EXERCISE DATA:
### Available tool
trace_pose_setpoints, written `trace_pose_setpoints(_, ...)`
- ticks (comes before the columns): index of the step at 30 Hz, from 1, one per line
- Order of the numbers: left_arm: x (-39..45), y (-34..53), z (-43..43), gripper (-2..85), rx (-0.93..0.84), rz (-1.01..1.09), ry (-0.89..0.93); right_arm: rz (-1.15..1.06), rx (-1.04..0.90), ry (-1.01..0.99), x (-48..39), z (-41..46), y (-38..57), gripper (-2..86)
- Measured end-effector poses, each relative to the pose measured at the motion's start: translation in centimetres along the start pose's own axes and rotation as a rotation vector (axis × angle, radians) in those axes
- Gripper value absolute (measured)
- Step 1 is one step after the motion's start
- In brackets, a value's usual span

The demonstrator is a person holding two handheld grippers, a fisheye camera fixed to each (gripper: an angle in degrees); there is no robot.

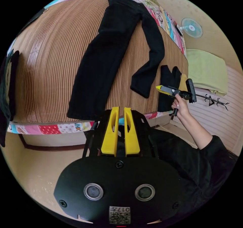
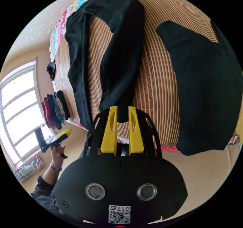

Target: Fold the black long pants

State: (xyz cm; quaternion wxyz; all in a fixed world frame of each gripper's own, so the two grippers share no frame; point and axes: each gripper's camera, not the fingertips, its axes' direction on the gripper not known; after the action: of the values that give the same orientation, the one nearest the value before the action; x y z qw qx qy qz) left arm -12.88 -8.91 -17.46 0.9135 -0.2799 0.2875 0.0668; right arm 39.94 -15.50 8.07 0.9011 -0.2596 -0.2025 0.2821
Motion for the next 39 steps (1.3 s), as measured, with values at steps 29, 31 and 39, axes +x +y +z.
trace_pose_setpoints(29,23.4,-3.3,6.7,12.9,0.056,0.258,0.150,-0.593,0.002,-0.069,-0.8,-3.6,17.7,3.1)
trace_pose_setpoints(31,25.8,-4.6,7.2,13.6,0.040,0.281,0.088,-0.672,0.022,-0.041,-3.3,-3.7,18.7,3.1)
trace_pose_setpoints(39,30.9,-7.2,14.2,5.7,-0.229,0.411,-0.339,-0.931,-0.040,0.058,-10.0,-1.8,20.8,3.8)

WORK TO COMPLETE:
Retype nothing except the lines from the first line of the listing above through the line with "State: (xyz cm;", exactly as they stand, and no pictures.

THE COMPLETED TASK:
### Available tool
trace_pose_setpoints, written `trace_pose_setpoints(_, ...)`
- ticks (comes before the columns): index of the step at 30 Hz, from 1, one per line
- Order of the numbers: left_arm: x (-39..45), y (-34..53), z (-43..43), gripper (-2..85), rx (-0.93..0.84), rz (-1.01..1.09), ry (-0.89..0.93); right_arm: rz (-1.15..1.06), rx (-1.04..0.90), ry (-1.01..0.99), x (-48..39), z (-41..46), y (-38..57), gripper (-2..86)
- Measured end-effector poses, each relative to the pose measured at the motion's start: translation in centimetres along the start pose's own axes and rotation as a rotation vector (axis × angle, radians) in those axes
- Gripper value absolute (measured)
- Step 1 is one step after the motion's start
- In brackets, a value's usual span

The demonstrator is a person holding two handheld grippers, a fisheye camera fixed to each (gripper: an angle in degrees); there is no robot.


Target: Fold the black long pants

State: (xyz cm; quaternion wxyz; all in a fixed world frame of each gripper's own, so the two grippers share no frame; point and axes: each gripper's camera, not the fingertips, its axes' direction on the gripper not known; after the action: of the values that give the same orientation, the one nearest the value before the action; x y z qw qx qy qz) left arm -12.88 -8.91 -17.46 0.9135 -0.2799 0.2875 0.0668; right arm 39.94 -15.50 8.07 0.9011 -0.2596 -0.2025 0.2821

Above is the complete output.